MAP-AI uses a Large Language Model to read firm website content and identify whether a firm adopts AI (uses, develops, or deploys AI technologies), what role it plays in the AI ecosystem, and which types of AI technology it works with. The indicator captures realized AI adoption rather than potential AI exposure. See the paper for the full classification methodology and validation.

What is in this repository

This repository publishes aggregated firm-share tables. They cover the full matrix of two aggregation geographies × three indicator families:

AI involvement AI ecosystem roles AI technology types
Industry × country ai_adoption_share_by_industry_country ai_role_share_by_industry_country ai_type_share_by_industry_country
NUTS region ai_adoption_share_by_nuts_region ai_role_share_by_nuts_region ai_type_share_by_nuts_region

Each table is provided as both .parquet and .csv. All tables are in long format and share the same firm population and denominators (see Methodology).

File (stem) Rows Unit
ai_adoption_share_by_industry_country 60,584 classification × code × digit level × country × year
ai_role_share_by_industry_country 484,672 … × role (8)
ai_type_share_by_industry_country 666,424 … × technology type (11)
ai_adoption_share_by_nuts_region 5,922 NUTS code × level × year
ai_role_share_by_nuts_region 47,376 … × role (8)
ai_type_share_by_nuts_region 65,142 … × technology type (11)

Coverage

Countries: Belgium, France, Germany, Luxembourg (plus a Pooled aggregate that combines all four, in the industry × country tables only). The region tables need no pooled aggregate: NUTS regions are nested within a single country, so NUTS level 0 already provides the per-country totals.

Years: 2016–2024 (9 years).

Industry codes (NACE Rev. 2 and NAICS 2022, at 1–4 digit levels):

Classification 1-digit 2-digit 3-digit 4-digit
NACE Rev. 2 21 sections (A–U) 88 divisions 272 groups 615 classes
NAICS 2022 9 first-digit groups 24 subsectors 96 industry groups 304 industries

NACE 1-digit codes are the official section letters (A–U); all higher NACE levels and all NAICS levels are numeric. Note: NAICS has no official 1-digit level (its sectors are 2-digit, some spanning ranges such as 31–33). The NAICS digit_level = 1 rows are a non-standard grouping by the first digit of the 4-digit code, retained for backward compatibility; use the 2-digit level for sector-level analysis.
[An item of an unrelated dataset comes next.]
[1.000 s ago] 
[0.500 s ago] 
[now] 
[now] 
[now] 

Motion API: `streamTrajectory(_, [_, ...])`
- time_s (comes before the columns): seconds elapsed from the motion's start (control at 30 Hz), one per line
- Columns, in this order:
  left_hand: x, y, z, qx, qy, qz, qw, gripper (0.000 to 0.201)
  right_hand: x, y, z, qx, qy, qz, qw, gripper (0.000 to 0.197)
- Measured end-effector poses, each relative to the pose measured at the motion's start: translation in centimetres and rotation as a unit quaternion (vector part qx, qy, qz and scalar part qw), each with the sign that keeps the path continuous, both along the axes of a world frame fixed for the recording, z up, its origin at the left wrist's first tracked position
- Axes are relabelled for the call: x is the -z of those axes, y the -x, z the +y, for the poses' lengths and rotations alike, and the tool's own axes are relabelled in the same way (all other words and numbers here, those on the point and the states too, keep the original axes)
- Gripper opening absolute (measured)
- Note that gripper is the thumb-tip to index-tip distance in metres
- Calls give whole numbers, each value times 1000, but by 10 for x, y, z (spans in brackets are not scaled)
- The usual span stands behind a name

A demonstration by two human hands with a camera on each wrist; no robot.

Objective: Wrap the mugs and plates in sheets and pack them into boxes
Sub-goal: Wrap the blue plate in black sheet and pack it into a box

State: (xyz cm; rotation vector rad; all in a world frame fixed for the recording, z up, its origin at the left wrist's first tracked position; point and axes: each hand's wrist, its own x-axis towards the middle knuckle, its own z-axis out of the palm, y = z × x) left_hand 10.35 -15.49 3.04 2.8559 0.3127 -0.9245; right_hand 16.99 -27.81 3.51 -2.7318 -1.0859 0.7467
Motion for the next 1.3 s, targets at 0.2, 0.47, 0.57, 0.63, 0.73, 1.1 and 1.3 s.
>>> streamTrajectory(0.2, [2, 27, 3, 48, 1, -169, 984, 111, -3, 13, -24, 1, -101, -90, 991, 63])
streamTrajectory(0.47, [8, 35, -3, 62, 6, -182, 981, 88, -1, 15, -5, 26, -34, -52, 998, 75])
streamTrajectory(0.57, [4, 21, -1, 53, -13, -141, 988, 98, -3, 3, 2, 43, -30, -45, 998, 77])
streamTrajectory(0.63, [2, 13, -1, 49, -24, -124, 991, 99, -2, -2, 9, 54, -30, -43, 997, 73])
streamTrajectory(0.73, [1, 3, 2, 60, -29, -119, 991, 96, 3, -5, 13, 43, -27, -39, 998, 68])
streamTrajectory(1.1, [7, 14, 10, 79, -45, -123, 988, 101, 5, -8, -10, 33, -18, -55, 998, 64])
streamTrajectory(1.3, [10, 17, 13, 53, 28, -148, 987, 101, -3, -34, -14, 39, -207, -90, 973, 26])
NUTS regions (Eurostat NUTS 2024 classification). A region appears as a row once at least one firm is located in it; exactly as for industries, its shares are reported only when the relevant denominator reaches 30 (n_firms ≥ 30 for ai_adoption_share). In practice every region present clears the 30-firm threshold, so no regional adoption share is suppressed.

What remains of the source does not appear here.